Keep the sketch. In the capstone lesson you will design a full system of your own, and an automated check like this one makes a strong candidate for its job.
Flashcards
Section titled “Flashcards”Q. What is headless mode in one sentence?
A non-interactive run: the print flag takes one prompt, prints the result, and exits, reading standard input and writing standard output like any command-line tool.
Q. Why can a pipeline run never wait for input?
There is no human to answer. Any pause for permission or clarification is a deadlock, so permissions and instructions must all be decided in advance.
Q. What do the output format options give an automated caller?
Plain text by default, structured JSON with result, session ID, metadata, and cost, or a newline-delimited JSON event stream. A schema flag can additionally fix the shape of the findings themselves.
Q. How do findings become pull request comments?

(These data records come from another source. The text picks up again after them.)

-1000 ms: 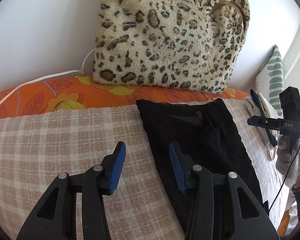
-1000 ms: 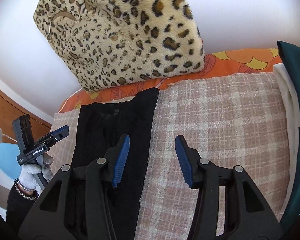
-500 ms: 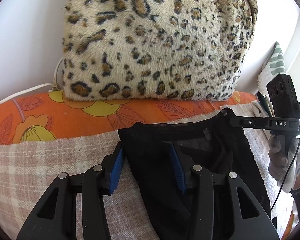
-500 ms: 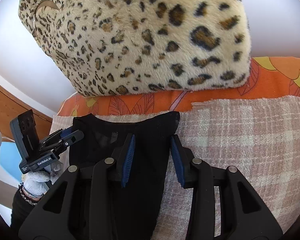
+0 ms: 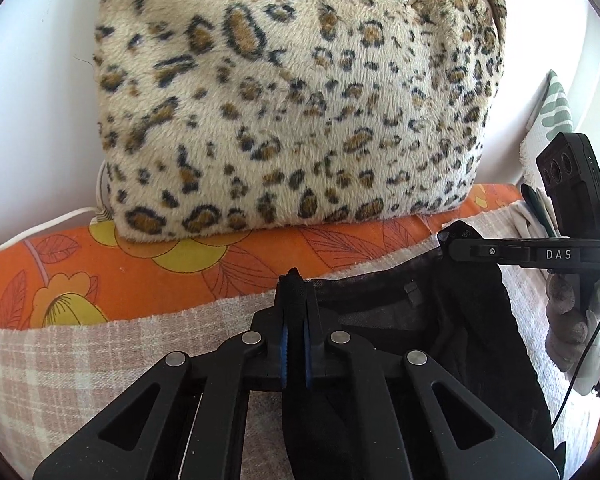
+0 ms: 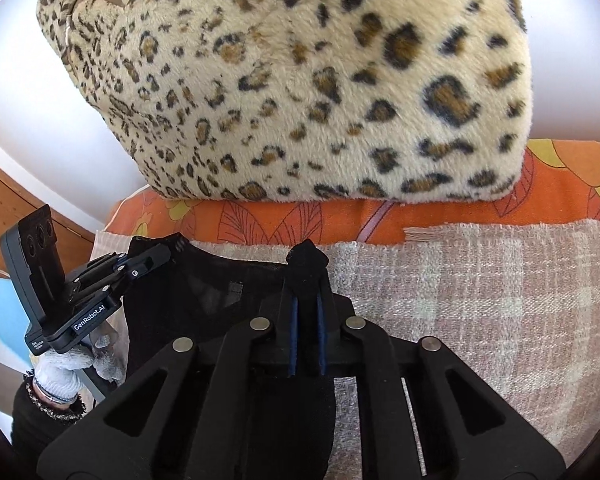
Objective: Fold small clothes
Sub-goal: 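Lift the collar end with both grippers and fold it toward the hem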
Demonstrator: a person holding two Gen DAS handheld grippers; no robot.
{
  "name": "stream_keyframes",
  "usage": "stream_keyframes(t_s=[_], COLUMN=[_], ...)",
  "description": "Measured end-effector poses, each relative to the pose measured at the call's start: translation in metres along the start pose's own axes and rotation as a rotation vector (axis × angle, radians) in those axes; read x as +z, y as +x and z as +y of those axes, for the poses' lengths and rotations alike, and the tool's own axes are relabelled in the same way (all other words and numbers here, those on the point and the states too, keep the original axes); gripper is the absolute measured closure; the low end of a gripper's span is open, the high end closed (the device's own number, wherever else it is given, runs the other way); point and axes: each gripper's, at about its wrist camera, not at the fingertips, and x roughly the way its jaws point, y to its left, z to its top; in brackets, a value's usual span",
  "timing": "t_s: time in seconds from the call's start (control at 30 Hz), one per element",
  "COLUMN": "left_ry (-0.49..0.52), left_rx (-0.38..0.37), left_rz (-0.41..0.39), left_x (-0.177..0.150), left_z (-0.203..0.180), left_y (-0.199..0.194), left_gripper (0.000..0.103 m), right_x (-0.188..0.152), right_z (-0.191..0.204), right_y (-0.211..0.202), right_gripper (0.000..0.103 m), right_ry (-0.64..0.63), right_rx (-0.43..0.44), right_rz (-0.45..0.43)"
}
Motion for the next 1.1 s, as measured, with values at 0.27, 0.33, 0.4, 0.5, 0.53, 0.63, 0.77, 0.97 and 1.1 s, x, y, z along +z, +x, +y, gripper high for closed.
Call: stream_keyframes(t_s=[0.27, 0.33, 0.4, 0.5, 0.53, 0.63, 0.77, 0.97, 1.1], left_ry=[-0.02, -0.02, -0.02, -0.018, -0.009, 0.009, 0.024, 0.02, 0.021], left_rx=[-0.045, -0.055, -0.071, -0.097, -0.099, -0.117, -0.13, -0.141, -0.154], left_rz=[-0.057, -0.065, -0.071, -0.083, -0.089, -0.103, -0.117, -0.133, -0.131], left_x=[0.007, 0.007, 0.007, 0.007, 0.007, 0.005, -0.001, -0.028, -0.053], left_z=[-0.007, -0.011, -0.016, -0.029, -0.037, -0.055, -0.078, -0.099, -0.115], left_y=[-0.03, -0.041, -0.051, -0.067, -0.074, -0.099, -0.13, -0.174, -0.197], left_gripper=[0.1, 0.1, 0.1, 0.1, 0.1, 0.1, 0.1, 0.1, 0.1], right_x=[0.004, 0.004, 0.002, -0.003, -0.005, -0.017, -0.036, -0.077, -0.112], right_z=[0.012, 0.017, 0.023, 0.035, 0.04, 0.053, 0.07, 0.087, 0.093], right_y=[-0.034, -0.046, -0.057, -0.074, -0.08, -0.102, -0.133, -0.171, -0.192], right_gripper=[0.096, 0.096, 0.096, 0.097, 0.097, 0.097, 0.097, 0.097, 0.097], right_ry=[-0.009, -0.012, -0.02, -0.04, -0.05, -0.083, -0.11, -0.141, -0.15], right_rx=[0.024, 0.029, 0.033, 0.043, 0.046, 0.053, 0.066, 0.072, 0.07], right_rz=[-0.051, -0.063, -0.072, -0.084, -0.086, -0.095, -0.112, -0.121, -0.12])
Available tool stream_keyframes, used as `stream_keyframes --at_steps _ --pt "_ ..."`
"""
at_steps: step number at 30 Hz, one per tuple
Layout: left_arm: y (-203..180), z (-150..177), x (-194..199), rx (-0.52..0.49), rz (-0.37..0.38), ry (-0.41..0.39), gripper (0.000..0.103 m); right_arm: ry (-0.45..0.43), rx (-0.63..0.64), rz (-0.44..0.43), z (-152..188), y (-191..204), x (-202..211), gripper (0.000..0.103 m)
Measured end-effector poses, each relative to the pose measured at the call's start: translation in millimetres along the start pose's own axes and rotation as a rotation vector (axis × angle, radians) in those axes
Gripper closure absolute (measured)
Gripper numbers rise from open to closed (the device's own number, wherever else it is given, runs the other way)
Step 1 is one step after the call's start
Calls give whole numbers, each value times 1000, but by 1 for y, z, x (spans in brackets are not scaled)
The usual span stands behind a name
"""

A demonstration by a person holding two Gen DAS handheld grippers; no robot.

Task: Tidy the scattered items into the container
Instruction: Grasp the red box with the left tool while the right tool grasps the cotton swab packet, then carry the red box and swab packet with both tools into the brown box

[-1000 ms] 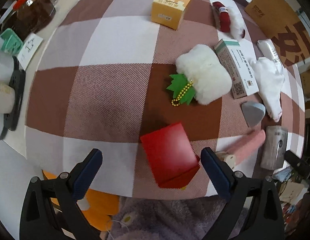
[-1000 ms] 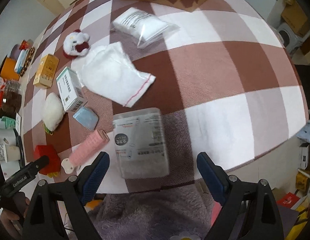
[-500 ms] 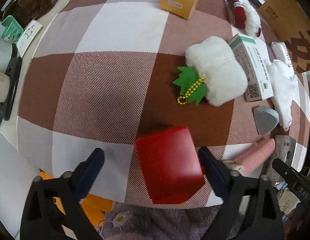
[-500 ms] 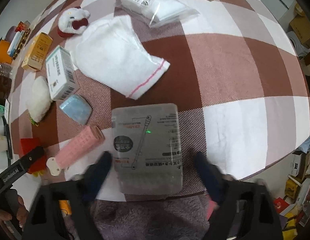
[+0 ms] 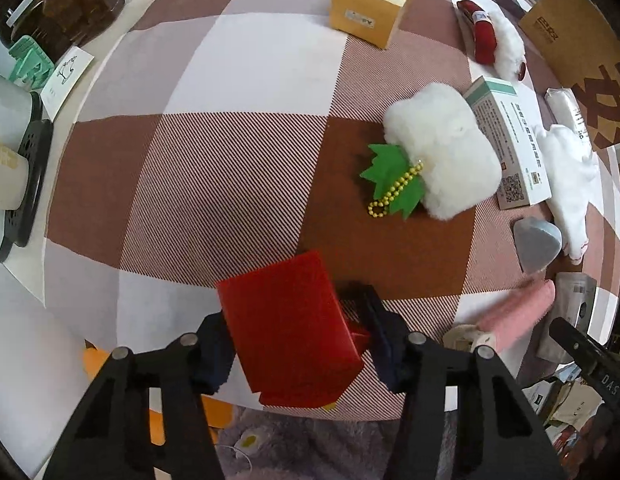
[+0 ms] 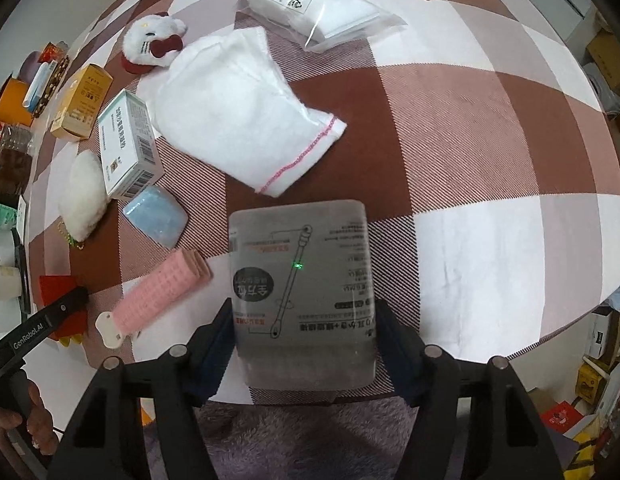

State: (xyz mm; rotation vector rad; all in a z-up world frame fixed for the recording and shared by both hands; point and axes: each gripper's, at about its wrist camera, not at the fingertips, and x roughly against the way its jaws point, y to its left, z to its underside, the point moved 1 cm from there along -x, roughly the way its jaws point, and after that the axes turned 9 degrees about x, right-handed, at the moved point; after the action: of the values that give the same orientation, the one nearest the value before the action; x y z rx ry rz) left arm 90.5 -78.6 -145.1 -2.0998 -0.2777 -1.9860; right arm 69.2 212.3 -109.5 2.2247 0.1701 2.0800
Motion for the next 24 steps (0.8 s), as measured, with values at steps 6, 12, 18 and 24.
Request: stream_keyframes --at_steps 6,12,18,24 --pt "8 13 4 -27 -2 -11 48 -27 10 -5 6 3 11 36" --pt "10 27 21 -88 -11 -58 63 -54 27 -24 9 11 26 36" --pt "24 41 13 -91 -8 -41 63 -56 63 -10 -8 6 31 37" --pt "48 58 20 -87 3 -59 63 -57 54 -26 -12 -19 39 37"
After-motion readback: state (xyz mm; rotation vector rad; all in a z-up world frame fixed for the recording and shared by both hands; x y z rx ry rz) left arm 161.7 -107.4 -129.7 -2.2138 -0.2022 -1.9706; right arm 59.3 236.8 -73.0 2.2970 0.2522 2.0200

A script parses the run’s JSON output and posts each finding through the code host’s API. The agent produces findings; plain, testable code does the posting.
Q. Who onboards the CI agent?
The repository. By default a headless run inherits the checked-in configuration layer: project memory, scoped rules, review criteria. The CI agent is the newest teammate, not a special case.
Q. Why must the reviewer never share the generator's context?
The generator’s context holds the assumptions that produced the mistakes, so a self-review reads what was meant, not what was written. A fresh invocation that knows only the artifact and the standards catches more.
Q. What is the recipe for re-runs without duplicate comments?
Fetch the bot’s prior comments, include them in the prompt, and instruct the agent to report only new or still-unaddressed issues. State lives in the pull request, not in the agent.
Q. What beats the instruction to be conservative?
Explicit criteria with concrete examples, a list of what never to flag, and permission to find nothing. Examples pin the threshold; moods get reinterpreted every run.
Q. What does a false-positive flood actually cost?
The team’s willingness to read the bot, which is the only currency it holds. A muted reviewer has negative value: it costs money and provides false comfort.
Q. Batch job versus blocking check: what differs?
Who is waiting. Batch runs can be slow, wide, and forgiving. Blocking checks must be narrow, fast, and predictable, with a turn cap, a spend ceiling, and a timeout, or they get deleted.